== Segment start ==

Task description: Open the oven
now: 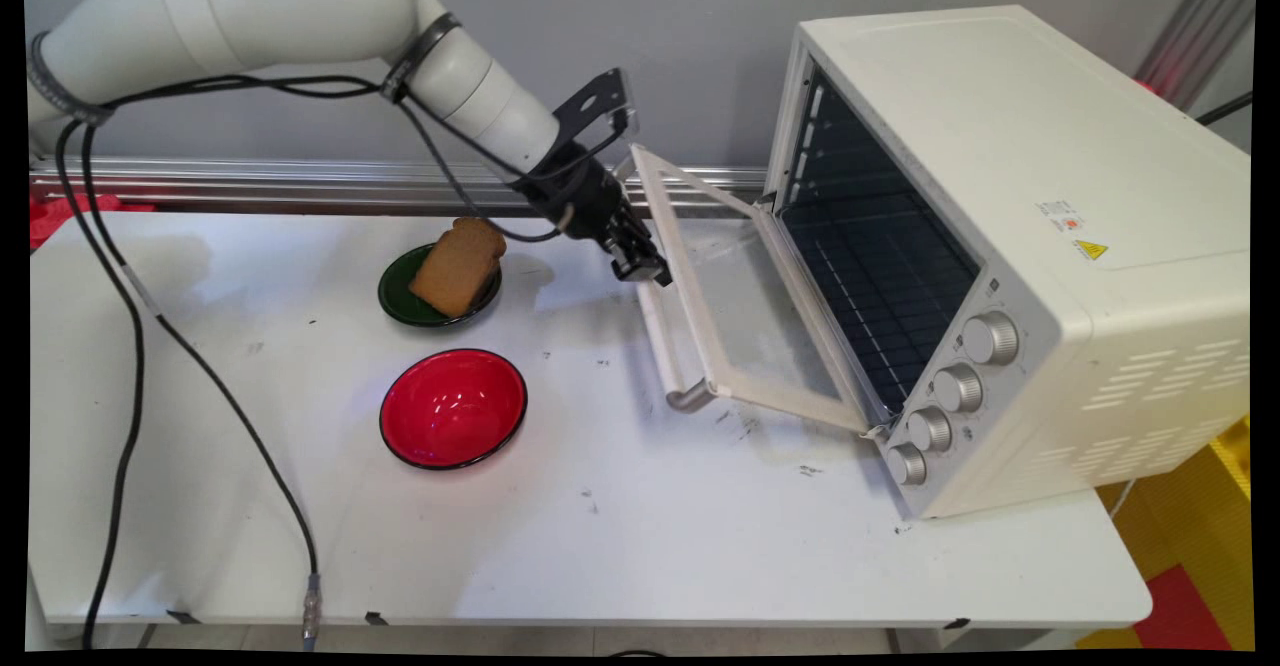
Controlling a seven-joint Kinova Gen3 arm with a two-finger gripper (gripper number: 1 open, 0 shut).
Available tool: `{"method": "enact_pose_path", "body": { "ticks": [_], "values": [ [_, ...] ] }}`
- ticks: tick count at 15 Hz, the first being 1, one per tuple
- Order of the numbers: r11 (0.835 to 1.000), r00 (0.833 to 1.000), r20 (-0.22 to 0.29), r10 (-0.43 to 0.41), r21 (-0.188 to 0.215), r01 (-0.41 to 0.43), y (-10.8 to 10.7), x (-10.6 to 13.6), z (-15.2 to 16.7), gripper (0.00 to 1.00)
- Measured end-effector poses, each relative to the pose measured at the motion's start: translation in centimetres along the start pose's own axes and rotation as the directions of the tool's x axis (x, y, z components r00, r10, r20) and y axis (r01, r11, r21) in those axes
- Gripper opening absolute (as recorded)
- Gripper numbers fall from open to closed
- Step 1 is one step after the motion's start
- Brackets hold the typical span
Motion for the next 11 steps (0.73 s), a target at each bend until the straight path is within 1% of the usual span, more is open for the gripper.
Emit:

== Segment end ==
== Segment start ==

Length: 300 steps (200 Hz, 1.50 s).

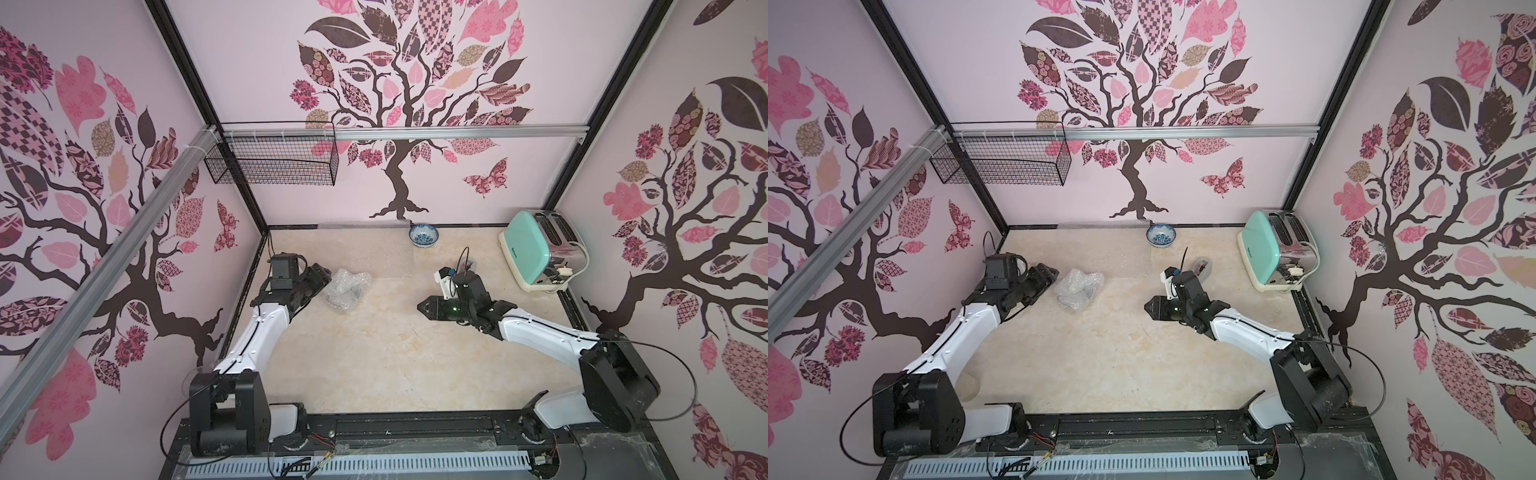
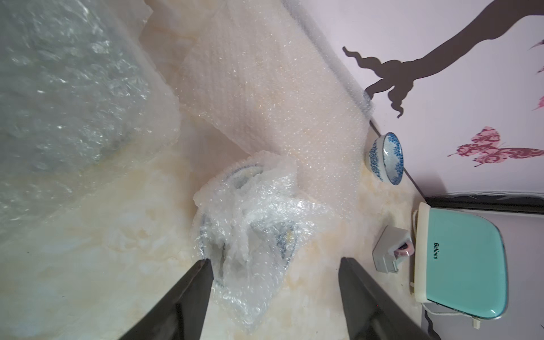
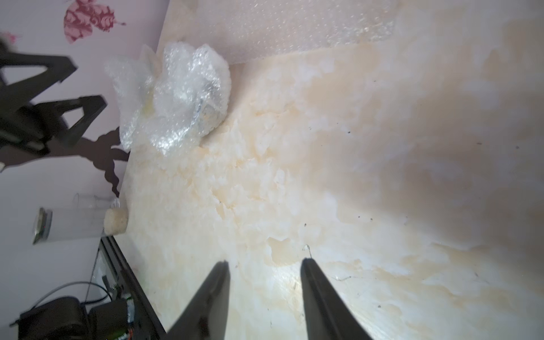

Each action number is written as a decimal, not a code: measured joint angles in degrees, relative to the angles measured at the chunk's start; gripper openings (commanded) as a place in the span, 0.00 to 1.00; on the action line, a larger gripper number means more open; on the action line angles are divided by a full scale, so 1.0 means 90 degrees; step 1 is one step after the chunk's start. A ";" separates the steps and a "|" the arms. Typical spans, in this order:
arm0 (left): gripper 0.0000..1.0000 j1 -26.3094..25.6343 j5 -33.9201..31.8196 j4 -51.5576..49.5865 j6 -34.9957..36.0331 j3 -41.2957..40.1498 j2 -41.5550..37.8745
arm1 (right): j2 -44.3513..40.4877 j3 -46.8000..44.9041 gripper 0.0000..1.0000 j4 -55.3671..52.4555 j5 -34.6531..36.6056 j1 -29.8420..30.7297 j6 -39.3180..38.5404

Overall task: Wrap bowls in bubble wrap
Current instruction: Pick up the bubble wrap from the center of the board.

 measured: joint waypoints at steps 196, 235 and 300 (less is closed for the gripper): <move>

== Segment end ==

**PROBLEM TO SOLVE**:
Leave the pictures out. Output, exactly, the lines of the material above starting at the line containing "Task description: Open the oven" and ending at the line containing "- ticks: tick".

**EXERCISE SOLUTION**:
Task description: Open the oven
now: 
Controlling a seven-joint Kinova Gen3 arm with a two-finger gripper (gripper number: 1 open, 0 shut).
Available tool: `{"method": "enact_pose_path", "body": { "ticks": [_], "values": [ [_, ...] ] }}`
- ticks: tick count at 15 Hz, the first being 1, one per tuple

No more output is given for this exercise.